§ TASK BRIEF:
Look through the listing underneath for "this", and copy every line that has it.

§ DATA SUPPLIED:
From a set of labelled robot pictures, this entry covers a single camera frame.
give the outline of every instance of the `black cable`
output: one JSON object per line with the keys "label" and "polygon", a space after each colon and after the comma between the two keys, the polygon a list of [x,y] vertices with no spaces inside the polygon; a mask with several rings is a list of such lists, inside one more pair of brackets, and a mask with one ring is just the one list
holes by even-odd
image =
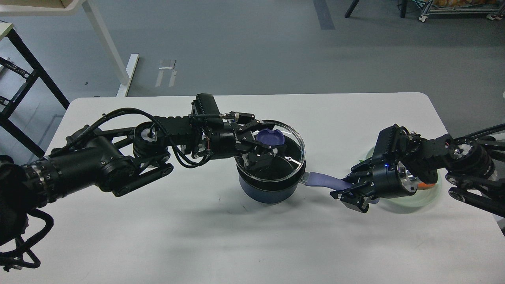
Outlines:
{"label": "black cable", "polygon": [[[174,150],[174,154],[176,155],[176,158],[178,157],[178,154],[179,154],[179,155],[181,155],[182,159],[186,163],[190,164],[191,166],[195,166],[195,167],[199,167],[199,166],[205,164],[206,162],[208,162],[209,159],[205,159],[205,158],[202,161],[200,161],[199,163],[194,162],[194,161],[190,160],[189,158],[187,158],[186,155],[175,145],[175,143],[172,141],[172,139],[168,136],[168,134],[169,134],[168,130],[163,126],[163,124],[161,122],[158,121],[158,119],[156,119],[153,115],[151,115],[145,111],[136,109],[136,108],[120,108],[120,109],[111,111],[108,114],[103,114],[102,118],[98,119],[95,123],[93,123],[87,129],[85,129],[80,135],[77,136],[77,138],[74,141],[72,141],[72,142],[68,143],[67,145],[65,145],[64,147],[56,150],[54,153],[52,153],[50,155],[50,157],[54,157],[54,156],[57,156],[63,152],[68,151],[71,147],[75,146],[76,144],[81,142],[86,136],[91,134],[100,125],[104,124],[105,122],[107,122],[113,118],[116,118],[116,117],[122,116],[122,115],[126,115],[126,114],[140,114],[140,115],[143,115],[143,116],[149,118],[160,129],[160,131],[165,136],[168,137],[168,141],[170,143],[170,146],[172,146],[172,149]],[[204,116],[206,116],[206,117],[216,117],[216,116],[219,117],[218,115],[204,115]],[[180,160],[180,158],[178,158],[177,161],[182,166],[188,167],[188,165],[184,164]]]}
{"label": "black cable", "polygon": [[498,125],[495,125],[492,127],[488,127],[488,128],[485,128],[485,129],[482,129],[479,131],[475,131],[473,133],[465,135],[464,137],[470,137],[473,139],[477,139],[477,138],[480,138],[480,137],[483,137],[486,135],[490,135],[490,134],[493,134],[493,133],[496,133],[496,132],[502,131],[502,130],[505,130],[505,123],[498,124]]}
{"label": "black cable", "polygon": [[53,227],[53,225],[55,223],[53,218],[51,217],[51,215],[49,215],[43,211],[40,211],[38,209],[31,210],[30,212],[28,212],[28,215],[44,220],[45,221],[44,228],[42,228],[42,230],[40,230],[39,232],[37,232],[36,234],[31,236],[30,238],[28,238],[28,240],[26,240],[26,242],[24,242],[22,245],[20,245],[17,249],[9,251],[9,252],[0,253],[0,257],[19,257],[19,256],[21,256],[26,250],[30,249],[36,243],[38,243],[41,239],[43,239],[45,237],[45,235],[47,235],[47,233],[49,233],[49,231],[51,230],[51,228]]}
{"label": "black cable", "polygon": [[[400,6],[401,6],[401,4],[400,4],[400,0],[397,0],[397,1],[396,1],[396,7],[398,8],[398,11],[400,11],[400,12],[401,12]],[[419,5],[417,5],[417,9],[412,10],[412,11],[408,11],[408,12],[406,12],[406,13],[407,13],[407,14],[410,14],[410,13],[413,13],[413,12],[417,12],[417,11],[419,11],[420,9],[421,9],[421,7],[420,7]]]}
{"label": "black cable", "polygon": [[400,127],[400,130],[402,130],[406,135],[410,135],[409,130],[405,126]]}

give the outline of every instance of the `cable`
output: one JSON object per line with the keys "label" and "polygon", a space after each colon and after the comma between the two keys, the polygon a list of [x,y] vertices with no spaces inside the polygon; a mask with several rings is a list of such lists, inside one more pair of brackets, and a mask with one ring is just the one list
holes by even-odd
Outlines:
{"label": "cable", "polygon": [[505,123],[498,124],[498,125],[495,125],[492,127],[488,127],[488,128],[485,128],[485,129],[482,129],[479,131],[475,131],[473,133],[465,135],[464,137],[470,137],[473,139],[477,139],[477,138],[480,138],[480,137],[483,137],[486,135],[490,135],[490,134],[493,134],[493,133],[496,133],[496,132],[502,131],[502,130],[505,130]]}
{"label": "cable", "polygon": [[[412,0],[412,1],[416,3],[417,9],[412,10],[412,11],[408,11],[408,12],[406,12],[407,14],[410,14],[410,13],[413,13],[413,12],[417,12],[417,11],[419,11],[421,9],[421,7],[419,6],[419,1],[420,0]],[[398,11],[401,12],[400,6],[401,6],[400,0],[397,0],[396,1],[396,7],[398,8]]]}
{"label": "cable", "polygon": [[[151,114],[149,114],[149,113],[147,113],[145,111],[136,109],[136,108],[120,108],[120,109],[111,111],[108,114],[103,114],[102,118],[98,119],[91,126],[89,126],[87,129],[85,129],[80,135],[77,136],[77,138],[75,140],[73,140],[72,142],[68,143],[64,147],[56,150],[54,153],[51,153],[50,157],[54,157],[54,156],[57,156],[57,155],[59,155],[61,153],[64,153],[64,152],[68,151],[70,148],[72,148],[73,146],[75,146],[76,144],[78,144],[79,142],[81,142],[86,136],[88,136],[89,134],[91,134],[91,132],[93,132],[95,129],[97,129],[100,125],[104,124],[105,122],[107,122],[107,121],[109,121],[109,120],[111,120],[113,118],[116,118],[116,117],[119,117],[119,116],[122,116],[122,115],[126,115],[126,114],[140,114],[140,115],[143,115],[143,116],[149,118],[160,129],[160,131],[165,136],[167,136],[168,142],[169,142],[170,146],[172,146],[172,149],[174,150],[174,154],[175,154],[175,156],[177,158],[177,161],[182,166],[187,167],[187,168],[199,167],[201,165],[204,165],[205,163],[207,163],[210,160],[210,157],[208,157],[208,158],[204,158],[202,161],[200,161],[200,162],[197,163],[197,162],[194,162],[194,161],[190,160],[189,158],[187,158],[186,155],[175,145],[175,143],[173,142],[173,140],[168,136],[169,135],[168,130],[163,126],[163,124],[161,122],[159,122],[158,119],[156,119],[153,115],[151,115]],[[202,116],[205,116],[205,117],[216,117],[217,115],[202,115]],[[181,157],[189,165],[184,164],[181,161],[181,159],[180,159]]]}

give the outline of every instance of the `white table leg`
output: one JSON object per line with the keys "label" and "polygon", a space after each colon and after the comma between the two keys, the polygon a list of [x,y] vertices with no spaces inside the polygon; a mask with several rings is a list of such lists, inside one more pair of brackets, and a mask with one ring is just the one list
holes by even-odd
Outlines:
{"label": "white table leg", "polygon": [[121,61],[121,57],[119,56],[118,50],[116,49],[114,42],[112,41],[111,35],[109,34],[109,30],[107,30],[107,26],[105,25],[104,19],[102,18],[102,15],[98,10],[98,7],[92,0],[84,1],[82,3],[82,7],[84,8],[86,15],[88,16],[88,19],[91,22],[93,29],[98,35],[100,43],[103,45],[107,53],[107,56],[112,61],[114,72],[118,76],[119,81],[121,82],[122,85],[129,86],[129,81],[131,78],[128,76],[128,73],[126,72],[126,68],[123,64],[123,61]]}
{"label": "white table leg", "polygon": [[135,72],[135,67],[137,67],[138,53],[132,53],[130,55],[130,60],[128,60],[128,65],[126,65],[126,72],[128,73],[128,83],[119,85],[118,94],[116,97],[126,97],[128,95],[128,89],[130,88],[131,79],[133,78],[133,72]]}

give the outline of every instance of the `black table leg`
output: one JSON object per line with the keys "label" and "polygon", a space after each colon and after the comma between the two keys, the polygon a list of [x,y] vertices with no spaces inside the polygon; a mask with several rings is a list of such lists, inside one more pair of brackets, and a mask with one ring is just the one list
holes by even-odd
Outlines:
{"label": "black table leg", "polygon": [[70,104],[67,98],[63,95],[62,91],[56,86],[55,82],[51,79],[49,74],[45,71],[42,65],[39,63],[37,58],[32,54],[28,47],[21,40],[19,35],[12,29],[6,37],[12,42],[14,47],[19,51],[19,53],[24,57],[24,59],[30,64],[34,70],[39,71],[39,77],[44,81],[49,90],[55,95],[56,99],[62,104],[62,106],[67,109]]}
{"label": "black table leg", "polygon": [[352,0],[352,4],[350,5],[349,9],[345,13],[345,17],[349,18],[352,12],[354,11],[354,8],[356,8],[356,5],[358,4],[360,0]]}
{"label": "black table leg", "polygon": [[44,156],[44,150],[42,150],[32,139],[30,139],[26,134],[24,134],[14,123],[0,117],[0,126],[7,130],[15,139],[17,139],[21,144],[23,144],[28,150],[30,150],[37,157],[42,158]]}
{"label": "black table leg", "polygon": [[405,18],[405,14],[407,13],[407,1],[408,0],[401,0],[400,18]]}

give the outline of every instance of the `orange object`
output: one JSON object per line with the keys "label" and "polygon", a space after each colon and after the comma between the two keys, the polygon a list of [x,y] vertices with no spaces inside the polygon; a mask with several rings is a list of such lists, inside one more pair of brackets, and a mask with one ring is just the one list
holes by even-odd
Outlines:
{"label": "orange object", "polygon": [[431,183],[431,184],[425,184],[424,182],[420,183],[417,185],[417,189],[419,190],[427,190],[429,188],[432,188],[435,186],[435,183]]}

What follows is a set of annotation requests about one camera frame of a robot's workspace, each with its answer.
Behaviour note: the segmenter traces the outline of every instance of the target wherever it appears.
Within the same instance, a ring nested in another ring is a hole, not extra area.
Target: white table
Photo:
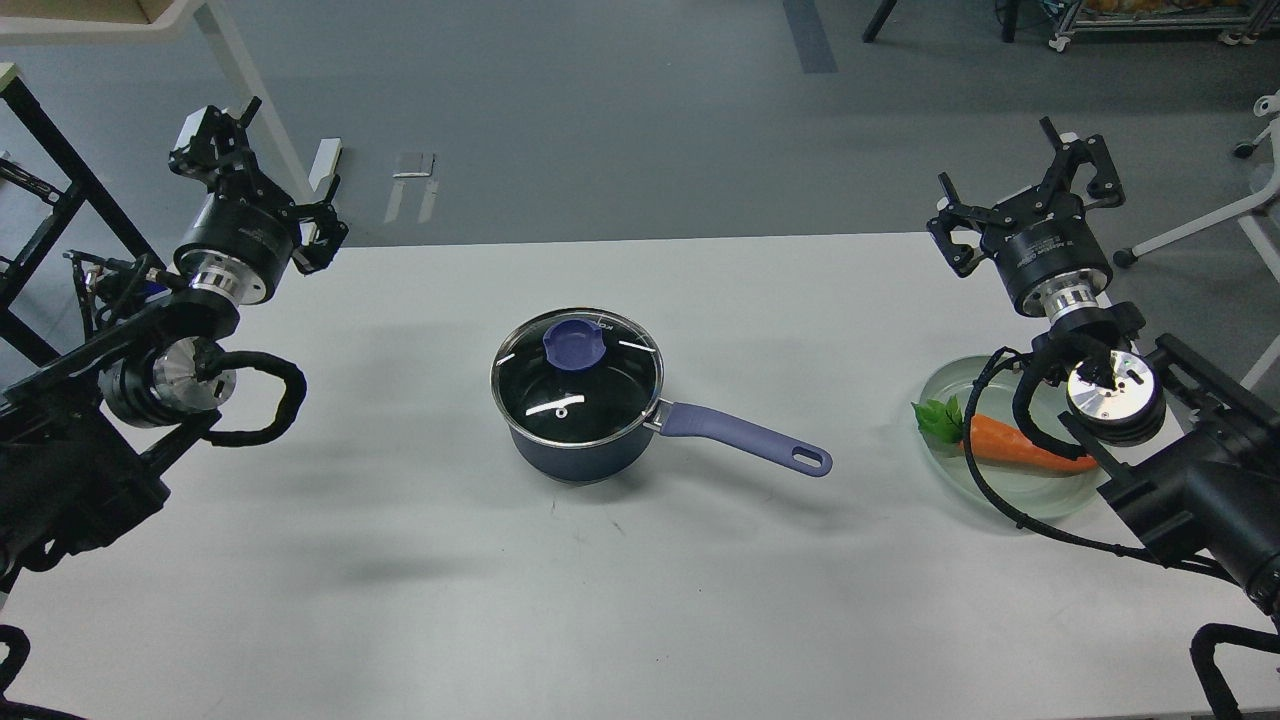
[[[540,475],[489,364],[567,305],[645,325],[667,397],[835,470],[657,438],[598,484]],[[20,578],[14,700],[95,720],[1153,714],[1207,707],[1201,624],[1267,628],[1225,583],[1018,533],[932,474],[923,379],[1043,324],[923,233],[352,249],[243,315],[229,348],[306,370],[298,423],[196,448],[159,515]],[[242,375],[228,428],[274,402]],[[1101,501],[1065,527],[1133,542]],[[1274,659],[1219,656],[1242,705],[1276,705]]]

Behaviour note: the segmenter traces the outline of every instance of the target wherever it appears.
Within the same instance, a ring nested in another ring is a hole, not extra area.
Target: saucepan
[[[516,328],[493,363],[494,401],[516,448],[564,482],[607,478],[653,434],[704,437],[806,475],[831,471],[820,447],[740,418],[660,397],[662,354],[636,323],[605,310],[553,310]]]

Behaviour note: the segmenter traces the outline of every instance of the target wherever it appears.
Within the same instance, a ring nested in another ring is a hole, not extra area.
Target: handle hanging hole
[[[806,447],[796,447],[791,451],[791,457],[810,468],[822,468],[822,456]]]

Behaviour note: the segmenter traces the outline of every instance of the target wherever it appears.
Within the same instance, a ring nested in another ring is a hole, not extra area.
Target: concrete floor
[[[1059,55],[1044,26],[1001,44],[983,3],[902,3],[865,45],[874,3],[818,0],[837,69],[818,74],[801,72],[777,0],[229,6],[303,155],[344,138],[352,245],[923,229],[940,170],[978,204],[1038,179],[1051,155],[1037,120],[1048,114],[1110,143],[1129,197],[1091,215],[1110,252],[1245,195],[1256,163],[1229,150],[1261,129],[1249,109],[1280,85],[1274,41],[1094,33]],[[0,56],[172,251],[202,190],[172,176],[165,152],[191,110],[238,104],[200,33]],[[41,170],[9,117],[0,138]],[[425,223],[412,211],[384,222],[406,151],[438,156]],[[0,229],[12,237],[19,220],[10,213]],[[68,242],[102,234],[83,223]],[[50,283],[65,284],[64,270]],[[1119,272],[1110,292],[1146,311],[1147,337],[1176,332],[1235,377],[1280,333],[1280,287],[1234,225]],[[64,345],[68,299],[26,306]],[[1272,375],[1261,393],[1277,404]]]

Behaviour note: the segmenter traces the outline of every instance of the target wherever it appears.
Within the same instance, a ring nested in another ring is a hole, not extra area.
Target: orange carrot
[[[946,443],[963,445],[963,416],[955,396],[947,402],[929,400],[924,405],[913,402],[911,406],[915,407],[915,420],[922,433]],[[982,414],[973,416],[970,439],[974,456],[983,460],[1033,465],[1060,473],[1083,473],[1098,466],[1088,455],[1068,460],[1036,447],[1018,428]]]

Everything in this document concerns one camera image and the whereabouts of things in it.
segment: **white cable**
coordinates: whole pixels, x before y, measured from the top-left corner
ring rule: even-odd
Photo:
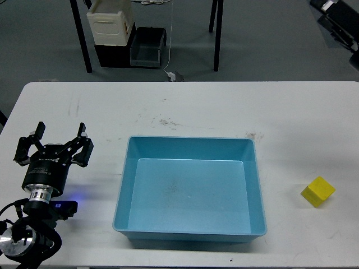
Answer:
[[[163,4],[170,2],[171,0],[131,0],[132,3],[141,3],[143,5],[147,4]]]
[[[170,32],[169,32],[169,57],[168,57],[167,65],[166,65],[166,67],[163,69],[163,71],[164,71],[166,74],[169,74],[169,72],[166,71],[166,68],[167,68],[168,65],[169,65],[169,61],[171,60],[171,41],[172,41],[172,25],[173,25],[173,2],[174,2],[174,0],[172,1],[171,30],[170,30]]]

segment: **blue plastic bin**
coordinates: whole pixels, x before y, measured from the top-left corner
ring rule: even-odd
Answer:
[[[253,140],[131,137],[113,228],[130,239],[249,242],[264,235]]]

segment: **yellow cube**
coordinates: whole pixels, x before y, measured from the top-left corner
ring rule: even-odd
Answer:
[[[314,207],[320,206],[335,189],[324,178],[317,177],[301,193]]]

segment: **white storage box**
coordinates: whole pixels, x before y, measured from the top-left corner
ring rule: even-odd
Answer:
[[[127,45],[134,25],[131,0],[96,0],[87,16],[96,45]]]

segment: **white table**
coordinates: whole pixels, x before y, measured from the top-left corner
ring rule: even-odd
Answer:
[[[18,139],[46,125],[65,143],[80,122],[94,142],[89,166],[71,166],[50,266],[359,266],[359,84],[356,82],[37,82],[25,86],[0,135],[0,202],[28,197]],[[268,232],[250,244],[129,241],[112,229],[132,135],[251,137]],[[320,207],[300,192],[317,176],[337,191]],[[15,218],[8,210],[2,219]],[[0,265],[15,265],[4,256]]]

§ EXERCISE RESULT:
From a set of labelled robot pictures, this entry covers a single camera frame.
Everything in this document concerns one camera image and the whereabouts of things in it.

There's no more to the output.